■ **WHAT YOU ARE ASKED TO DO**
Every line below from the one containing "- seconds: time" through the one containing "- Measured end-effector" must be transcribed exactly. Omit all lines outside that stretch.

■ **SUPPLIED DATA**
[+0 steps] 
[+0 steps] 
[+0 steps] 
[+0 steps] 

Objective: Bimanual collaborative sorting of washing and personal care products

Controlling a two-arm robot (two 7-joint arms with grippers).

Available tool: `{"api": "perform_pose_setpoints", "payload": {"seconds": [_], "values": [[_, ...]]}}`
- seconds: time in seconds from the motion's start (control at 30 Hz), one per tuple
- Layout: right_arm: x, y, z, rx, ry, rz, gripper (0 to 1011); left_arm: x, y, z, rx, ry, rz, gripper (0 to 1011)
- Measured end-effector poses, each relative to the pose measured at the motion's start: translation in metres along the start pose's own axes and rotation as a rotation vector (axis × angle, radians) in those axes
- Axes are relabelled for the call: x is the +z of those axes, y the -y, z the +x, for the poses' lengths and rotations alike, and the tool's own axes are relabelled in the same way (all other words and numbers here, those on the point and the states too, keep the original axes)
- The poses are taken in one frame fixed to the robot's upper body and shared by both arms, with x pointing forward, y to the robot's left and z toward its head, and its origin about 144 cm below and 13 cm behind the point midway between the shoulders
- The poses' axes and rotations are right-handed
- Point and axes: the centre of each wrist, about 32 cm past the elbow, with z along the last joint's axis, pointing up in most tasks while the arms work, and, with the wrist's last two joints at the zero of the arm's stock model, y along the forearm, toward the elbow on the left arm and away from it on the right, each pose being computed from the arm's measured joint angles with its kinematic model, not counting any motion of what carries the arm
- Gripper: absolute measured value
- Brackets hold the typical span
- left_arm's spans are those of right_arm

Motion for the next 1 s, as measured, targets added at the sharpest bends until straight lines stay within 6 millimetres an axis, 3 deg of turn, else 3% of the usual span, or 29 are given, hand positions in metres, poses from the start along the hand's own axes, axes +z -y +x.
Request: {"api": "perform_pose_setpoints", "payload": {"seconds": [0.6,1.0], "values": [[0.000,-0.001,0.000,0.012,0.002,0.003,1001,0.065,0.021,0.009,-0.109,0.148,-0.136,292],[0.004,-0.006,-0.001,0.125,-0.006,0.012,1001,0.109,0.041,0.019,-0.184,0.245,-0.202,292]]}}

■ **SOLUTION FOR THIS EXERCISE**
- seconds: time in seconds from the motion's start (control at 30 Hz), one per tuple
- Layout: right_arm: x, y, z, rx, ry, rz, gripper (0 to 1011); left_arm: x, y, z, rx, ry, rz, gripper (0 to 1011)
- Measured end-effector poses, each relative to the pose measured at the motion's start: translation in metres along the start pose's own axes and rotation as a rotation vector (axis × angle, radians) in those axes

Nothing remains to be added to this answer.